Assignment
I'd like an exact copy of only the lines from the start of the listing below through the line that holds "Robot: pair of". Please keep the pictures out.

Information supplied
------------------------
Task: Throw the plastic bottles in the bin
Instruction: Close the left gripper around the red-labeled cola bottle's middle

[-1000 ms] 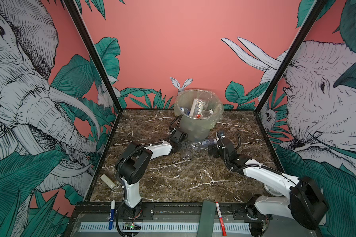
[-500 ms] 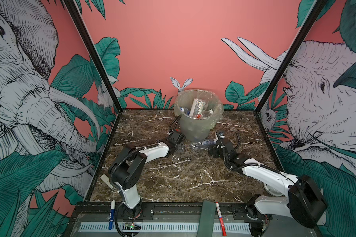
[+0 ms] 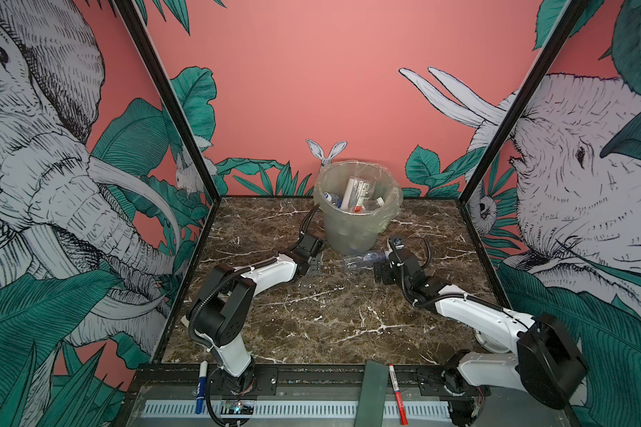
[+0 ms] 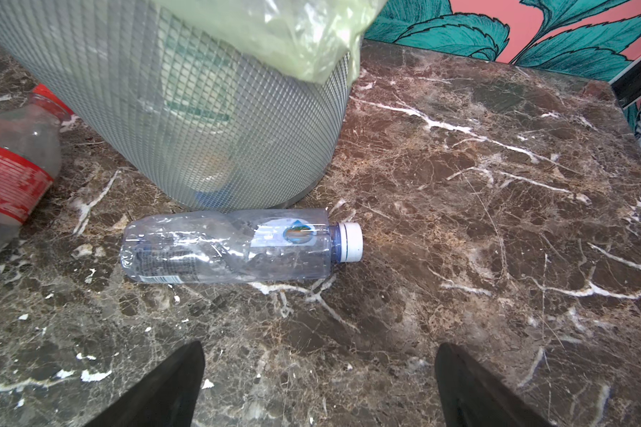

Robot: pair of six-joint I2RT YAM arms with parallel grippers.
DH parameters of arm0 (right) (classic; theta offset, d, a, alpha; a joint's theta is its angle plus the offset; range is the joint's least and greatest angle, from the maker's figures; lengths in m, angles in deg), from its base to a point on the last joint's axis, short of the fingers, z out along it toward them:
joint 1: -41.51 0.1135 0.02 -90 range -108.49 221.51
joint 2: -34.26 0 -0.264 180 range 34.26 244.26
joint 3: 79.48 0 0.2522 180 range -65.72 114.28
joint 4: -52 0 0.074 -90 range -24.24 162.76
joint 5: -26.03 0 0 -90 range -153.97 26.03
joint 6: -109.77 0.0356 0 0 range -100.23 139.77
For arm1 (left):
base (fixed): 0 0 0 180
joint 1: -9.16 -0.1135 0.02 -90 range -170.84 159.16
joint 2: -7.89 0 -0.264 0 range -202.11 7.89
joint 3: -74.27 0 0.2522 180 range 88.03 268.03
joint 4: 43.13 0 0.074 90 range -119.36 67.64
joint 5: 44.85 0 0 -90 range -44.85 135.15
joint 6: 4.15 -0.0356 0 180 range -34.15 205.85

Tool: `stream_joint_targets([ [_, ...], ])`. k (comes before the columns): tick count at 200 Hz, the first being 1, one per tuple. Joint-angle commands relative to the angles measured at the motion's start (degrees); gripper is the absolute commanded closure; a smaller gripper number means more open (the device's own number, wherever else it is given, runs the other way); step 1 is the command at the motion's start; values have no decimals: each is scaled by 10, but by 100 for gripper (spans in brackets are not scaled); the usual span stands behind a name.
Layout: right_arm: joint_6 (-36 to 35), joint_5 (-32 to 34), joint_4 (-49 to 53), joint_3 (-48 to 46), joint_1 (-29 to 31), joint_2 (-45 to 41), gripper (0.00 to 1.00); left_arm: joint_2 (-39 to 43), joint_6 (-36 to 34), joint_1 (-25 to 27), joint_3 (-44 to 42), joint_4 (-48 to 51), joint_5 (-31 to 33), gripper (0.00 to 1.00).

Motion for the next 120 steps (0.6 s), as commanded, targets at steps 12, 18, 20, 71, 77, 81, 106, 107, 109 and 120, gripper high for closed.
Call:
stream_joint_targets([
  [12,4,-3,-3,21,-2,8,1,-15,-41,-16,9,3,5,20],
  [18,4,-3,-2,22,-3,9,1,-20,-45,-19,14,5,4,20],
  [20,4,-3,0,23,-2,10,1,-22,-45,-21,15,4,2,20],
  [71,3,-4,2,26,-2,14,1,-39,-59,-39,26,-4,-23,28],
  [77,3,-5,2,26,-2,15,1,-38,-57,-39,29,4,-22,29],
  [81,3,-6,3,27,-2,16,1,-39,-54,-39,30,8,-21,29],
  [106,3,-7,4,29,-3,19,1,-33,-39,-39,21,19,-17,30],
  [107,3,-7,3,29,-2,19,1,-32,-39,-39,20,20,-17,30],
  [109,3,-7,4,29,-2,19,1,-31,-38,-39,19,20,-17,30],
  [120,3,-8,4,29,-2,20,1,-26,-35,-39,13,22,-18,30],
])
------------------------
Answer to the exercise
Task: Throw the plastic bottles in the bin
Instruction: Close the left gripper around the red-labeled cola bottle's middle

[-1000 ms] 
[-500 ms] 
[+0 ms] 
[+0 ms] 

Robot: pair of six-joint I2RT YAM arms with parallel grippers.

Output for this exercise is now complete.